What you return must be every line below that includes the word "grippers".

[Stored items]
● ● ●

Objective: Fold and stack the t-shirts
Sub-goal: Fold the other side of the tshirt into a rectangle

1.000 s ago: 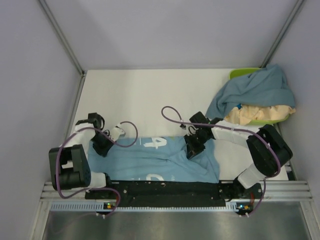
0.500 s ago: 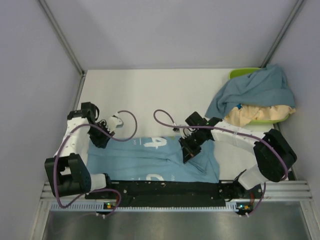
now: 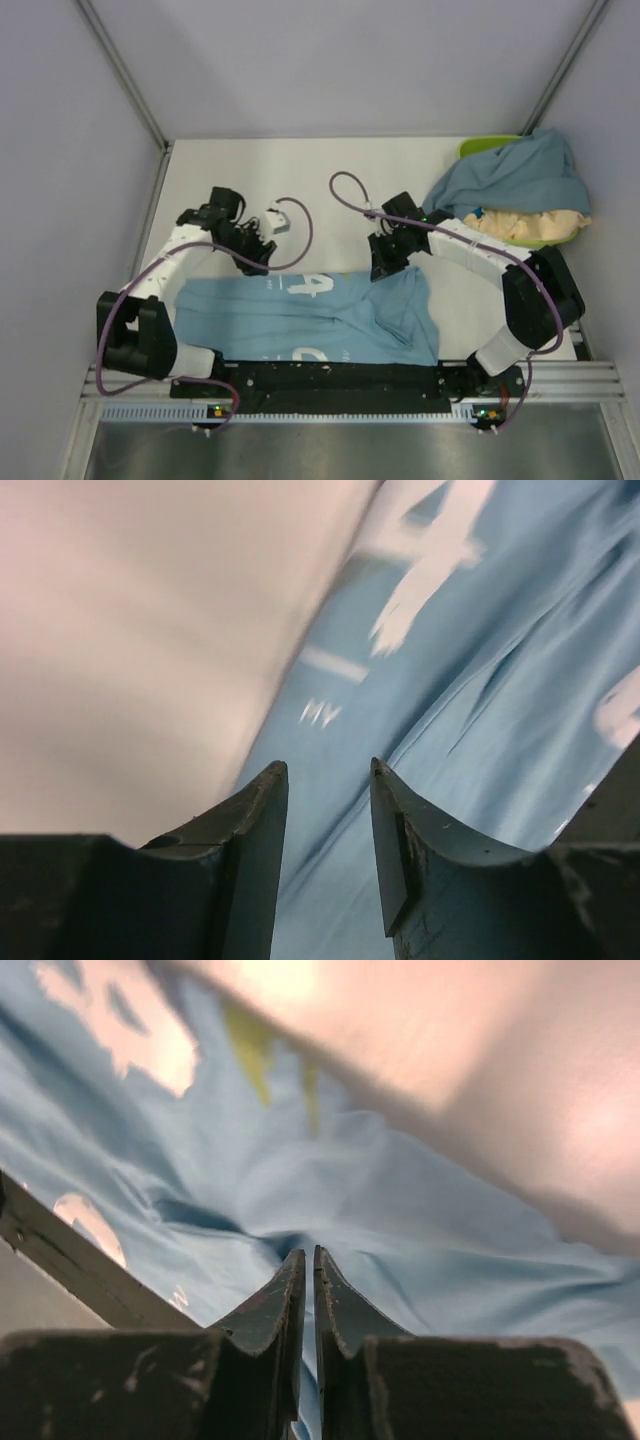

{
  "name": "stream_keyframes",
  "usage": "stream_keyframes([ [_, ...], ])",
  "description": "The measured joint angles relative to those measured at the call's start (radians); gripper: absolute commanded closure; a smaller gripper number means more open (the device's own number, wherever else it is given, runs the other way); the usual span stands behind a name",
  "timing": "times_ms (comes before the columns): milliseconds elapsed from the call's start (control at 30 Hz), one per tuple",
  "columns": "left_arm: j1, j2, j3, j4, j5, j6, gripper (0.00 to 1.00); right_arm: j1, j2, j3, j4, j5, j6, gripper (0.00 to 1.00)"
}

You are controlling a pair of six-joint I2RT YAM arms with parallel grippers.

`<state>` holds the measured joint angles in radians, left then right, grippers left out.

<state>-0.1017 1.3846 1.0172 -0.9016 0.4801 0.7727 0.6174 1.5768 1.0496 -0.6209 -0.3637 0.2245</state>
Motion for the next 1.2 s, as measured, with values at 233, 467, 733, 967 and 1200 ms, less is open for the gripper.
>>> stream_keyframes([
  [233, -0.451, 0.132, 0.175, 0.135, 0.151, -0.114, 0.41, -0.213, 0.008, -0.061, 0.034, 0.058, 0.074, 0.87],
  [467, -0.69, 0.418, 0.369, 0.24, 0.198, -0.139, 0.38, -0.253, 0.031, -0.148, 0.039, 0.139, 0.122, 0.71],
  [733, -0.779, 0.589, 0.462, 0.225, 0.219, -0.051, 0.47, -0.302, 0.029, -0.148, 0.058, 0.133, 0.14, 0.65],
  [967, -0.824, 0.657, 0.477, 0.167, 0.187, 0.037, 0.71, -0.311, 0.028, -0.148, 0.06, 0.125, 0.139, 0.64],
  [1200, -0.827, 0.678, 0.486, 0.164, 0.139, 0.026, 1.0, -0.32, -0.007, -0.148, 0.054, 0.153, 0.138, 0.62],
])
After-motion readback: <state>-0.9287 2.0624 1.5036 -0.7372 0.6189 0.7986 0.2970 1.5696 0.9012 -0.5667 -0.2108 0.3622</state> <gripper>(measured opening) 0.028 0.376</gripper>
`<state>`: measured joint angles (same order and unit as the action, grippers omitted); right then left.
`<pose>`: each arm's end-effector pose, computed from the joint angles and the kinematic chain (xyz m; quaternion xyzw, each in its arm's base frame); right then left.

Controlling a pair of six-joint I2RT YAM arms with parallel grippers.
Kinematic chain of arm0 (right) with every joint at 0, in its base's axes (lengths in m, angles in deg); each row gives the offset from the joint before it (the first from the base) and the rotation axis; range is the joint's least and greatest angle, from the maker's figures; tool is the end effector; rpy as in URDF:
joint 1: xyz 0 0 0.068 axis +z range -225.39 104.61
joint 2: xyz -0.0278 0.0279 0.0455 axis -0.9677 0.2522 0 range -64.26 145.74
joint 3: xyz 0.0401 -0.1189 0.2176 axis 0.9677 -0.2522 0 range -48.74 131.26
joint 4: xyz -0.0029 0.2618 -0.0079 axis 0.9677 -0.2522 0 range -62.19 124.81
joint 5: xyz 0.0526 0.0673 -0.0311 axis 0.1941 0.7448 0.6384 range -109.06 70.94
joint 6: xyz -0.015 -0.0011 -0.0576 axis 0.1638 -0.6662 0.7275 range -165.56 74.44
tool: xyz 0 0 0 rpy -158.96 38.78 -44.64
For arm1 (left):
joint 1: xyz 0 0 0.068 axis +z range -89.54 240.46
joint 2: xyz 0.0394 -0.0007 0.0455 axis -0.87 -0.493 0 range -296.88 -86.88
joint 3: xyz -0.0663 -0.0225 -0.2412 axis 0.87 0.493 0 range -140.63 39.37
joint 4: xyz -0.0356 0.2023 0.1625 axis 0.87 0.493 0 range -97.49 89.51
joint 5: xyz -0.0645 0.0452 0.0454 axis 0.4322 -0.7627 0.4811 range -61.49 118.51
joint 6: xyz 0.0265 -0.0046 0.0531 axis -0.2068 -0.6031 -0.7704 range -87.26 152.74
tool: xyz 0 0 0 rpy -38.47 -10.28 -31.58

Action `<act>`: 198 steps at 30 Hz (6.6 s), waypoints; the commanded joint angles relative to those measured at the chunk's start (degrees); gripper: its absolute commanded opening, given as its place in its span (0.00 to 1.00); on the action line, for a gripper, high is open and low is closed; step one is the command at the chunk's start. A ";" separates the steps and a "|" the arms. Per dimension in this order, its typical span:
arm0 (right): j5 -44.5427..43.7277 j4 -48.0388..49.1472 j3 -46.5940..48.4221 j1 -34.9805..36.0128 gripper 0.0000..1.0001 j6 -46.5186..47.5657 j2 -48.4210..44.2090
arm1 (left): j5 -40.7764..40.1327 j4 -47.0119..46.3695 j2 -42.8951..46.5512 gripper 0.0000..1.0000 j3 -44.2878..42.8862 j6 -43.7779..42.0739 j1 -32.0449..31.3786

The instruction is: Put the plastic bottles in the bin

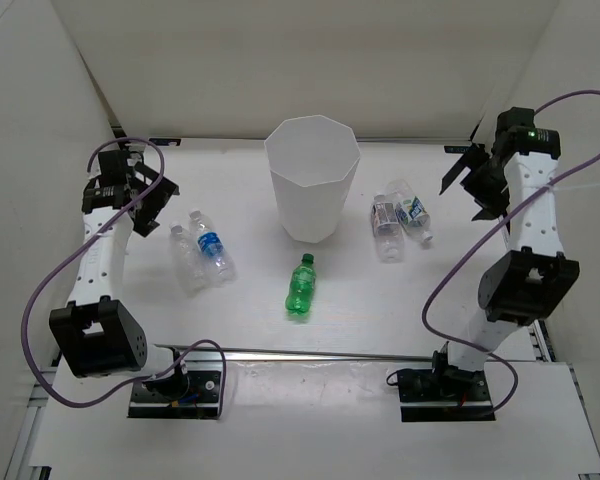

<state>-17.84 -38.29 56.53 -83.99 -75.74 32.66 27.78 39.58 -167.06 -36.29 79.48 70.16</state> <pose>0.3298 -0.0489 0.3420 0.3217 0.9212 0.0511 0.2127 0.2969 0.0514 0.2998 -0.4484 0.8311 -0.0988 0.3138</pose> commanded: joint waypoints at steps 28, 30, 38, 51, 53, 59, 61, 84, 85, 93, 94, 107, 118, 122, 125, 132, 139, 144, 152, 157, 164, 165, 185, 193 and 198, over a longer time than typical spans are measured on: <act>13.30 7.45 26.83 6.22 0.99 8.64 36.31 | 10.49 -3.04 -9.81 1.00 -7.75 0.19 0.06; 11.71 7.45 25.25 6.75 0.99 8.64 37.11 | 10.49 -3.04 -10.43 1.00 -8.28 -0.33 0.06; 4.42 6.92 28.22 9.57 0.99 8.64 41.42 | 15.49 -3.04 -14.39 1.00 -10.83 -0.95 0.06; -1.74 5.78 29.37 9.57 0.99 7.50 43.26 | 17.26 -3.04 -16.23 1.00 -10.12 0.19 0.06; -3.05 5.78 28.77 9.57 0.99 7.50 43.87 | 17.26 -3.04 -16.23 1.00 -10.12 0.19 0.06; -3.85 5.25 26.31 10.09 0.99 6.97 45.11 | 17.26 -3.04 -16.23 1.00 -10.12 0.19 0.06; -4.46 5.77 24.38 10.09 0.99 6.97 45.11 | 17.26 -3.04 -16.23 1.00 -10.12 0.19 0.06; -4.36 8.75 28.14 7.29 0.34 2.06 24.93 | 20.33 -3.04 -16.76 1.00 -8.45 1.25 1.38; 0.23 10.94 28.14 6.67 0.34 1.53 22.80 | 20.33 -3.04 -16.76 1.00 -7.93 1.25 1.38; 20.48 32.74 27.50 12.98 0.38 -3.66 12.92 | 21.56 -3.04 -15.71 1.00 -5.55 1.86 1.38; 24.50 33.45 32.40 13.60 0.40 -5.32 13.72 | 22.08 -3.04 -15.18 1.00 -4.94 1.86 1.38; 31.58 42.00 34.03 27.32 0.51 -7.01 22.51 | 21.56 -3.04 -14.65 1.00 -4.93 1.86 1.38; 26.13 37.07 33.33 28.02 0.99 -1.38 19.46 | 12.61 -2.51 -13.60 1.00 -7.84 0.81 1.38; 21.48 37.07 32.80 28.02 0.99 1.16 13.57 | 8.64 -1.89 -12.19 1.00 -7.93 2.48 1.38; 21.46 37.07 30.97 26.54 0.99 1.17 8.56 | 13.99 -1.89 -15.61 1.00 -8.45 1.43 1.38; 20.94 34.70 23.15 23.28 0.99 1.78 -1.72 | 7.42 6.26 -17.02 1.00 -4.61 0.36 1.38; 22.69 33.64 17.60 22.66 0.99 1.78 -4.38 | 1.71 11.55 -14.04 1.00 0.24 1.51 1.38; 24.01 30.56 17.60 21.52 0.99 1.17 -4.90 | 0.12 9.11 -10.71 1.00 4.72 0.99 1.38; 26.12 29.51 15.66 20.38 0.99 1.70 -7.18 | 3.63 2.15 -10.17 1.00 13.42 -2.27 1.38; 26.74 29.51 13.65 20.38 0.99 1.17 -9.20 | 1.17 1.62 -12.97 1.00 14.13 -3.50 0.59; 26.12 29.51 9.43 20.38 0.99 2.22 -13.07 | -0.93 1.62 -19.03 0.87 12.90 -5.43 -1.86; 26.12 28.98 9.42 20.38 0.99 2.22 -13.95 | -1.55 2.14 -19.74 0.84 12.12 -5.95 -2.74; 23.40 27.40 5.91 20.38 0.99 3.45 -17.30 | -6.91 5.31 -16.59 0.38 -4.01 -4.38 -5.03; 23.92 27.40 5.29 20.38 0.99 2.93 -16.24 | 7.92 3.03 -20.62 0.36 -36.45 1.85 -5.04; 23.31 27.40 3.72 20.38 0.99 3.45 -16.85 | 20.31 -2.93 -28.52 0.37 -54.31 7.48 -8.10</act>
<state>5.48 -11.78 61.36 -63.43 -73.31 16.44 37.52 40.43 -192.15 -84.81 82.21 64.25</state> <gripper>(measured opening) 0.989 0.685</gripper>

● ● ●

RESPONSE BELOW:
You are controlling a pair of six-joint I2RT YAM arms with parallel grippers.
`<state>` holds the measured joint angles in radians, left then right, grippers left out.
`<state>`: measured joint angles (same order and unit as the action, grippers omitted); right then left.
Controlling a pair of six-joint I2RT YAM arms with parallel grippers.

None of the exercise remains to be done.